This repository contains all the code for creating LP-PDBBind of PDBBind dataset, building the BDB2020+ dataset, prepared dataset files, and scripts for retraining AutoDock vina, IGN, RFScore and DeepDTA models

Authors

Results summary

BDB2020+ benchmark

mPro benchmark

EGFR benchmark

Compiled datasets

LP-PDBBind

The LeakProof of PDBBind 2020 (LP-PDBBind) is given in dataset/LP_PDBBind.csv. The new_split column corresponds to which category the data belongs to in LP-PDBBind. Additionally, CL1, CL2, CL3 and covalent are boolean columns indicating whether the data is in the corresponding clean levels, and whether the data is covalent or not. Therefore, the following python code reads in the dataset and selects all data in the train set, and satisfy CL1 and non-covalent:

import pandas as pd
df = pd.read_csv('dataset/LP_PDBBind.csv', index_col=0)
df_train = df[(df['new_split'] == 'train') & df.CL1 & ~df.covalent]

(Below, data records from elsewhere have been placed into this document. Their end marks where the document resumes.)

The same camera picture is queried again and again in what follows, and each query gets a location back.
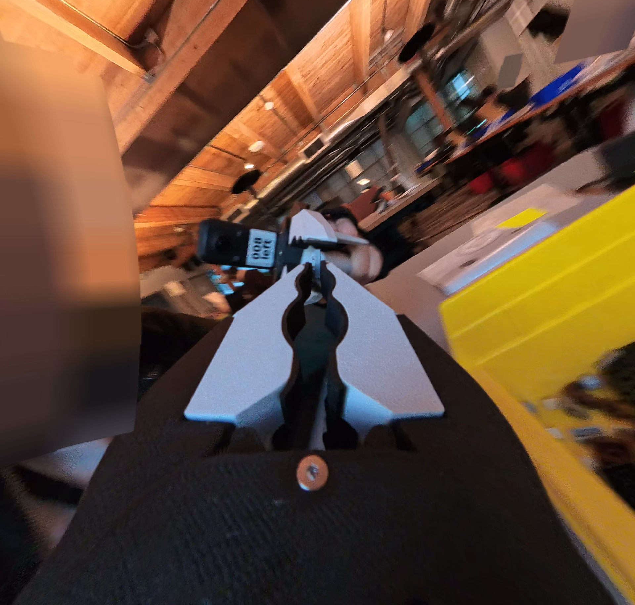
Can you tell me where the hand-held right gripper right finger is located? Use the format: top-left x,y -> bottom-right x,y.
317,262 -> 445,449

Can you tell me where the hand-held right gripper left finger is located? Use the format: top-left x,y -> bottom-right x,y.
184,263 -> 311,449

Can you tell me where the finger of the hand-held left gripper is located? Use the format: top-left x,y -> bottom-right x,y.
289,210 -> 333,246
299,249 -> 328,307

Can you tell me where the yellow plastic bin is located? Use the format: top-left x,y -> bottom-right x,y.
439,185 -> 635,605

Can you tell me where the person's left forearm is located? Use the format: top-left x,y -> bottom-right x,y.
369,210 -> 422,278

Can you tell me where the person's left hand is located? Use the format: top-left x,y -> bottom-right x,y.
330,218 -> 384,284

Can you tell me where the black round pendant lamp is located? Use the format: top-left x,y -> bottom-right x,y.
231,168 -> 262,196

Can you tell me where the person's dark jacket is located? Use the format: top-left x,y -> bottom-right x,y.
139,307 -> 234,402

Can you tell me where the yellow sticky note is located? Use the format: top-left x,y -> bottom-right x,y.
496,207 -> 547,229

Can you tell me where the black dome ceiling fixture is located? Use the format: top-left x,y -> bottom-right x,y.
397,22 -> 437,65

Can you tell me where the pile of brown toy bricks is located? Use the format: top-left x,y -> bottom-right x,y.
526,342 -> 635,509

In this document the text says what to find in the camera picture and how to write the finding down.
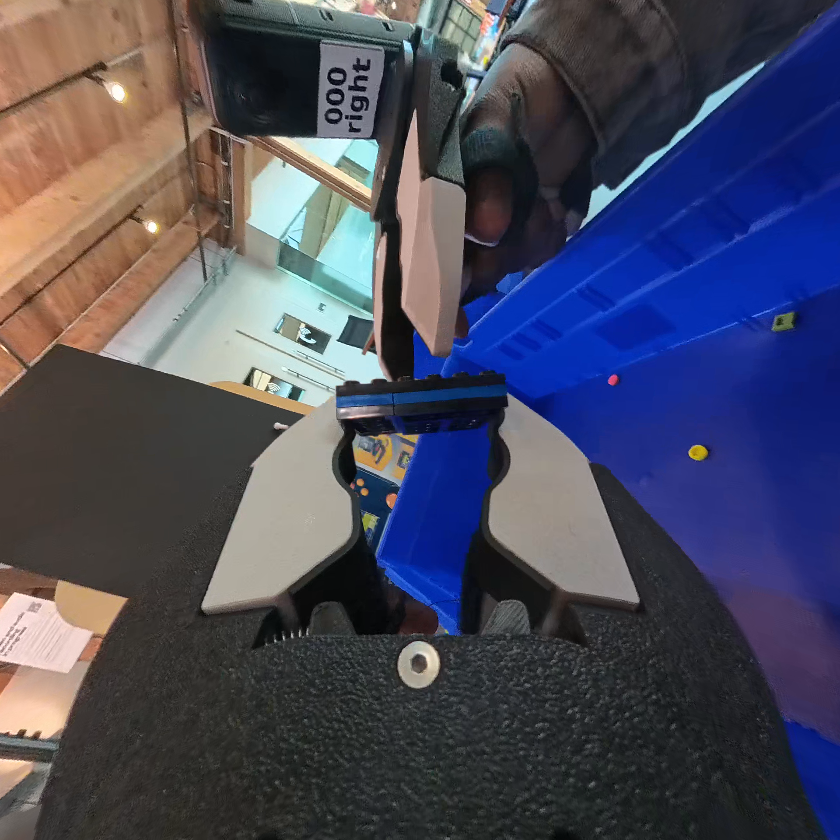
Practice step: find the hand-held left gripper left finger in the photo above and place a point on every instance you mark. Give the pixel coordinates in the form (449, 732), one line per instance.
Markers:
(289, 525)

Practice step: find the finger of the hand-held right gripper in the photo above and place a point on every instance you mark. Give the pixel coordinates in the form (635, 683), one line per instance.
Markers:
(433, 262)
(387, 302)

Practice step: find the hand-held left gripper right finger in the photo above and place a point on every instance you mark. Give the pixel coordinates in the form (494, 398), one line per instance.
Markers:
(558, 525)

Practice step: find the black plate with coloured studs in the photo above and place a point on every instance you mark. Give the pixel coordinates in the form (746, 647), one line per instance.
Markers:
(420, 400)

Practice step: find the person's right hand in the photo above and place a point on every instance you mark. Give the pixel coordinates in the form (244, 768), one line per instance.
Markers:
(531, 131)

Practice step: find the blue and yellow toy box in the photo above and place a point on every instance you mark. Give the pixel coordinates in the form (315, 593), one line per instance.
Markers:
(377, 459)

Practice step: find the small yellow round stud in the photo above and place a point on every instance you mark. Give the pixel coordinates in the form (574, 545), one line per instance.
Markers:
(697, 452)

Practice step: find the ceiling spotlight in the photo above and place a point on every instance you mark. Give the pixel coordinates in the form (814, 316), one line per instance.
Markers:
(149, 225)
(115, 90)

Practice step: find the blue plastic bin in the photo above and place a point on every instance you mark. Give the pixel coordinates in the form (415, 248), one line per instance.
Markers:
(722, 459)

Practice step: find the tall black panel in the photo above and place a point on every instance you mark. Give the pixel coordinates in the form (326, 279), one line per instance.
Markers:
(98, 459)

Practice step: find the white printed paper sheet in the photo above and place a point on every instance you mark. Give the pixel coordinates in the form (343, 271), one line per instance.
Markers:
(39, 633)

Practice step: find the small lime square brick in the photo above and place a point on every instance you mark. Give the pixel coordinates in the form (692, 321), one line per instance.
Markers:
(783, 321)

Only the meta-information (including pdbid, category, clean levels, whether is covalent, ligand SMILES strings, protein sequence, binding affinity values, etc.) are present in the csv file. Users need to download the prepared structure files (.pdb format for the proteins and .sdf/.mol2 format for the ligands) from the PDBBind website.

BDB2020+

The compressed BDB2020+ dataset (dataset/BDB2020+.tgz) can be decompressed by:

tar -xzf dataset/BDB2020+.tgz

which will create the BDB2020+ folder. Inside the folder there will be BDB2020+.csv and the dataset folder. The BDB2020+.csv contains the meta-information of the dataset, and the dataset folder contains the prepared structure files for each protein-ligand complex.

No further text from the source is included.